Teaching songwriting to music education students

This spring I’m having the pleasure of co-teaching the NYU Music Education Popular Music Practicum. This is an opportunity to enact my long-held belief that music teachers should know how to write songs. My method for teaching songwriting is to say, okay, go write some songs. But I don’t throw the students straight into the deep end; I start with a series of scaffolded songwriting challenges.

The first project in the songwriting segment was to write new lyrics for an existing tune. Two different students rewrote Lady Gaga songs to be about pigeons–one expressing the writer’s love of pigeons, the other expressing her fear of them. Two different students also wrote Weird Al style parodies of “WAP,” one about cookies, one about oatmeal. Both exploited the incongruity between their G-rated subject matter and the flamboyantly explicit sexuality of the original. Another student wrote a sassy gender-swapped take on “Super Bass” by Nicki Minaj. Still another sang “Jolene” as “Vaccine,” one of several pandemic-themed entries. Not all of the submissions were jokey, some were quite affecting. One student wrote a response song to Radiohead’s “Creep” from the point of view of the woman he’s singing to. I couldn’t have been happier with how it went.

The next project was to write a new melody for an existing set of lyrics. The very first submission I received was this treatment of “Yesterday.” Words fail me, you need to just listen.

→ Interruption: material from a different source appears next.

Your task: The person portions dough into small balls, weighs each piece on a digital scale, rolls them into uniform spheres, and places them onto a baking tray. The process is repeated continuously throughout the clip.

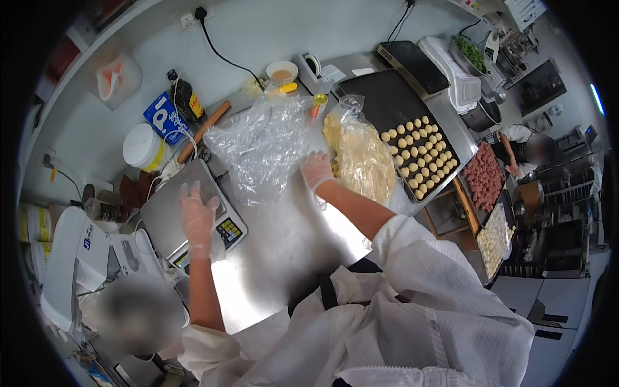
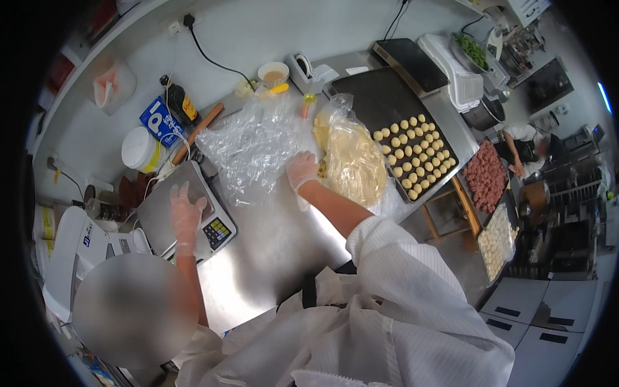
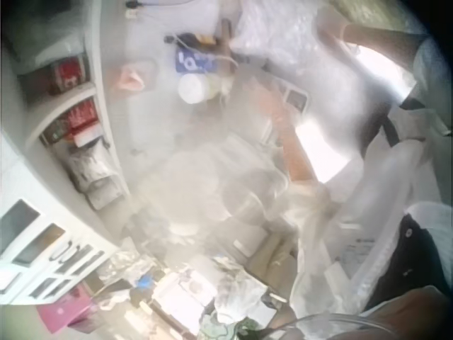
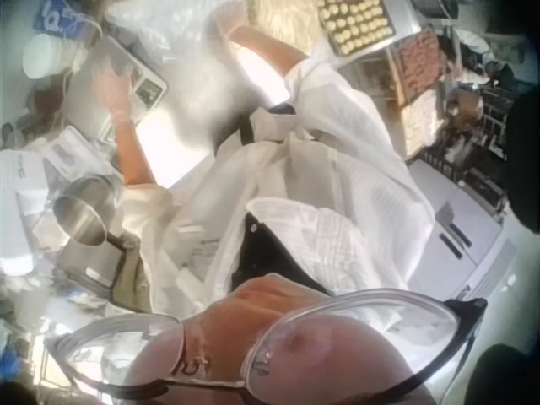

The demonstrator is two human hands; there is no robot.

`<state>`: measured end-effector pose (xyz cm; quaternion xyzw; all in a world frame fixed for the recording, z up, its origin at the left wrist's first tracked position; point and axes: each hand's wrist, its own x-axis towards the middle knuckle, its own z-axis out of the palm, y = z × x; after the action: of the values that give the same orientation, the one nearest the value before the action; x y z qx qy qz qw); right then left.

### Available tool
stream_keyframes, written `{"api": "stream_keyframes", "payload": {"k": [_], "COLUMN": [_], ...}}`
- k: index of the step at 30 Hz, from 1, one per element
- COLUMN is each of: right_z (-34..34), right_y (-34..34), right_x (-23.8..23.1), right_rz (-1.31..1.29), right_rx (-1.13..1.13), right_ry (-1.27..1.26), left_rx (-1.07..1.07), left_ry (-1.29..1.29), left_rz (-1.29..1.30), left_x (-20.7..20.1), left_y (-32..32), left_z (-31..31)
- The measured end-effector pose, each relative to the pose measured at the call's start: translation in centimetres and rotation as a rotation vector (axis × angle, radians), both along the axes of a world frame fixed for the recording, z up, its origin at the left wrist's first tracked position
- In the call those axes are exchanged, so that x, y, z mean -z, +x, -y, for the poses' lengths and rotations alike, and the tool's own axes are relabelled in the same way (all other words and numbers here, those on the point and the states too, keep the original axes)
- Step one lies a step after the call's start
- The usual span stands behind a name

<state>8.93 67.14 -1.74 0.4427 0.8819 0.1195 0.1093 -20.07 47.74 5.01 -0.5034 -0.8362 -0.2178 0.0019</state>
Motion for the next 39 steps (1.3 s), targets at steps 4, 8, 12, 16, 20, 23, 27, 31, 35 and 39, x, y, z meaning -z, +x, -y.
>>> {"api": "stream_keyframes", "payload": {"k": [4,8,12,16,20,23,27,31,35,39], "right_z": [-8.6,-13.6,-16.1,-17.7,-16.9,-20.0,-17.4,-14.3,-9.0,-1.6], "right_y": [1.1,2.1,1.6,1.8,-0.8,1.2,4.9,10.4,12.5,10.6], "right_x": [1.4,4.2,8.7,11.5,10.9,9.8,3.7,-3.6,-10.1,-12.8], "right_rz": [0.034,0.077,0.303,0.397,0.243,-0.034,-0.323,-1.340,-2.044,-2.197], "right_rx": [0.073,0.114,0.034,0.054,0.026,0.030,-0.094,0.260,0.327,0.456], "right_ry": [0.041,-0.016,0.218,0.114,-0.002,-0.310,-0.275,-0.826,-1.783,-2.324], "left_rx": [-0.076,-0.115,-0.051,-0.016,-0.170,-0.334,-0.568,-0.475,-0.542,-0.492], "left_ry": [-0.195,-0.241,-0.166,-0.322,-0.436,0.027,0.651,0.608,0.325,0.164], "left_rz": [0.062,0.436,0.113,0.309,0.383,1.038,1.726,2.113,2.308,2.272], "left_x": [2.5,4.1,5.5,4.2,3.9,3.4,-0.1,0.9,3.0,4.0], "left_y": [-4.0,-6.3,-7.7,-6.9,-9.8,-8.4,4.0,13.9,18.9,19.1], "left_z": [-2.5,-2.3,1.1,-0.2,3.7,3.6,4.8,6.4,7.3,9.8]}}
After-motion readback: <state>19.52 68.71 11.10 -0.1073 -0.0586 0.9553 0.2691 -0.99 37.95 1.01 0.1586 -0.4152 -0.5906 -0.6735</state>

Another student wrote a Postmodern Jukebox style old-timey jazz take on Missy Elliott’s “Work It,” cleverly substituting scat singing for the backwards lyrics. This could have been problematic, to say the least, but “Work It” may be the only exception to the usual “white people should never do covers of rap songs” rule. Several students did minor-key renditions of major-key songs and vice versa, turning ballads into bangers and bangers into ballads, thus giving unexpected new meaning to the lyrics. Aside from “Yesterday,” the most surprising take was a minimalist minor blues arrangement of this Miranda Cosgrove song, which ended up having remarkable emotional power.

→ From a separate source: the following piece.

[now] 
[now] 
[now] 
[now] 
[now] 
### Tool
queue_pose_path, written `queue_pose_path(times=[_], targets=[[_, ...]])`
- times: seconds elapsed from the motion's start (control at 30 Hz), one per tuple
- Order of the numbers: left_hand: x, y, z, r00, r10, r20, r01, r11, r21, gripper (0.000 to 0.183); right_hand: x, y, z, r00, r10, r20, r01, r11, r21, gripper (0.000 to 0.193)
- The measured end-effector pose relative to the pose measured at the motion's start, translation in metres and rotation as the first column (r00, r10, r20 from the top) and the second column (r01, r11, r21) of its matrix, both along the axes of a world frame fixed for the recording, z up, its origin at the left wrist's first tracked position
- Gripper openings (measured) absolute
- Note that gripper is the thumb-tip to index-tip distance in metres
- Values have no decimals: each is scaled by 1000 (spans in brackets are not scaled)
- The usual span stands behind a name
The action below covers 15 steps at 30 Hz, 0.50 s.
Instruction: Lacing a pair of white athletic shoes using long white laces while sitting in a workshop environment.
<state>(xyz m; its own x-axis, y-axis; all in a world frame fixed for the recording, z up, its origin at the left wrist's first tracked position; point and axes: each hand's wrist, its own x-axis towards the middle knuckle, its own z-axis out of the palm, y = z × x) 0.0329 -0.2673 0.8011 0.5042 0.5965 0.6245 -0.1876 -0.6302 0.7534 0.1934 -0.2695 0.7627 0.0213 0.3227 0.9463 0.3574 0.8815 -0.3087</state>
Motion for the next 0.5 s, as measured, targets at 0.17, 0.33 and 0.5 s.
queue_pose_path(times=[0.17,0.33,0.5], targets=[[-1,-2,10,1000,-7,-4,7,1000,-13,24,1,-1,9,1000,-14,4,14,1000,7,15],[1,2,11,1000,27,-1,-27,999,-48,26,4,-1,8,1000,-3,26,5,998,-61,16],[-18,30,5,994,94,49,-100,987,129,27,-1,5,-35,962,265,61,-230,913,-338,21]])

The next project will be to write a rap verse to an existing flow. First, however, we are going to have a sober conversation about rap in music education, how to approach it, what the complex racial and class and gender politics of it are. It’s too big a topic for one session, but it’s better than not getting to discuss it at all. After that, the final challenge will be to write an original song from scratch. That includes the option to take one of the previous projects and adapt it further. A student might take their new tune for existing lyrics and then write new lyrics for it, for example.

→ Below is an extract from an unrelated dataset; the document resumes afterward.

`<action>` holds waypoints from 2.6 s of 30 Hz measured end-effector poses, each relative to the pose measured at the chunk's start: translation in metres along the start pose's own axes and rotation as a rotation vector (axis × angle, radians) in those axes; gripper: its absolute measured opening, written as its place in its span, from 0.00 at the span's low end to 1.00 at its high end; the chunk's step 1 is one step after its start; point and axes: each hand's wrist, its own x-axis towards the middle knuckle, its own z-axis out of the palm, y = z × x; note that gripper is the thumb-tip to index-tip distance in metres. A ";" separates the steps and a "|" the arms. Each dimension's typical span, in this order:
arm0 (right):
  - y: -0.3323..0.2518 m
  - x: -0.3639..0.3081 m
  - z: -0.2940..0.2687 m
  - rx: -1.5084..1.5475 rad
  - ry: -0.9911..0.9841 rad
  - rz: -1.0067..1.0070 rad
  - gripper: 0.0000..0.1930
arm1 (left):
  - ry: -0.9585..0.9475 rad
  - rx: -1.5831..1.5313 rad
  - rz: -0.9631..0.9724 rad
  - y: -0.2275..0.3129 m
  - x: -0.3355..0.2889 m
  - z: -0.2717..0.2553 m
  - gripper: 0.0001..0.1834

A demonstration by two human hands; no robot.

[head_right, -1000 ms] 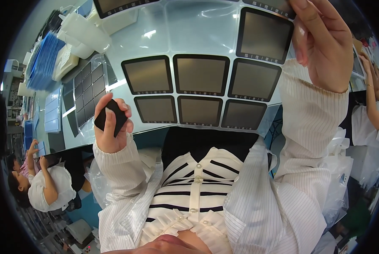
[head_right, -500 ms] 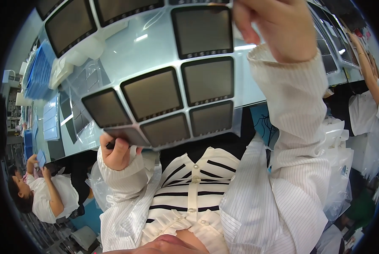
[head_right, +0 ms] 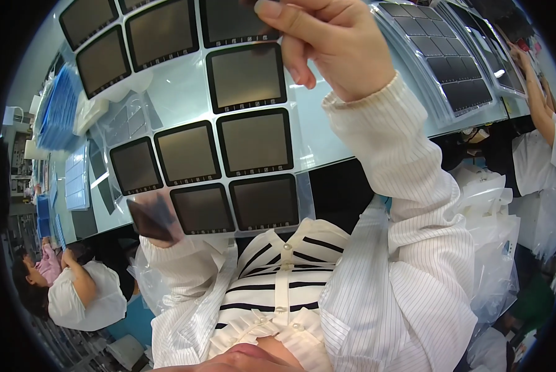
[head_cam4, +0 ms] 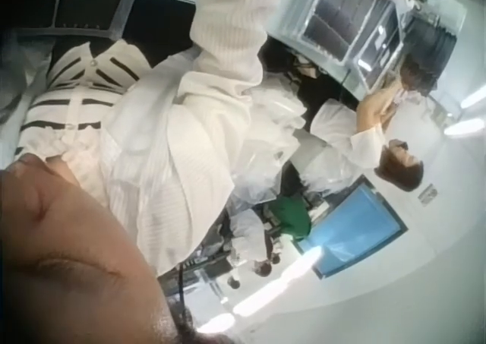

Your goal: Cleaning and inspecting a sheet of small electronic or optical components using a swab.

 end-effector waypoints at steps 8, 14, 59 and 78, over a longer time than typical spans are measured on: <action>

So, why am I doing this? I think songwriting should be a routine part of music classes at every level. DAWs and other music technology have made it possible to teach general music as an art class, rather than a passive “music appreciation” or history class. My book with Will Kuhn isn’t about songwriting per se, it’s about production, but the same philosophy applies: we want to help teachers create an art class for music. In order to do this, music teachers have to have some personal experience with art making. You’d expect an art teacher to have done some drawing and painting, right? But we don’t expect music teachers to have written any music. This needs to change.

As we go about this, it’s important to distinguish between songwriting and composing. You might argue that they are technically the same thing, but the cultural connotations of words matter. The word “composing” evokes music notation, probably written on parchment with quill pens to flickering candlelight. Actual present-day composers tend to use computers, but the connotation persists. When I say that music teachers should be able to write songs, I do not mean “to write them with notation.” I mean they should write the way pop, rock and hip-hop people do: by ear, with recorded music as the final product. Composing is a fine thing and everyone should have the opportunity to try it! But it’s an advanced technical skill with a lot of prerequisites. Songwriting can be done by anyone. Small children do it instinctively and effortlessly. Technical music knowledge can help with songwriting, but the lack of it is no barrier.

3 replies on “Teaching songwriting to music education students”

  1. Hi Ethan!

    Thanks for this. Feels like a scary thing but when you scaffold it the way you have, it really doesn’t seem that scary at all.

    I have been thinking of starting a songwriting club with local music ed folks in my area (Winnipeg, Canada). If I do, would you be okay with me using this post as a guide?

    Take care,

    Geung

    1. Please do, this is why I post these things! There is a lot to be said for the community aspect. Doing something like this on your own is scary, but if everyone in the group is doing it together then it’s easier. And I encourage my students not to take it too seriously, the Weird Al approach takes a lot of the pressure off, and still requires the same level of musical decision-making.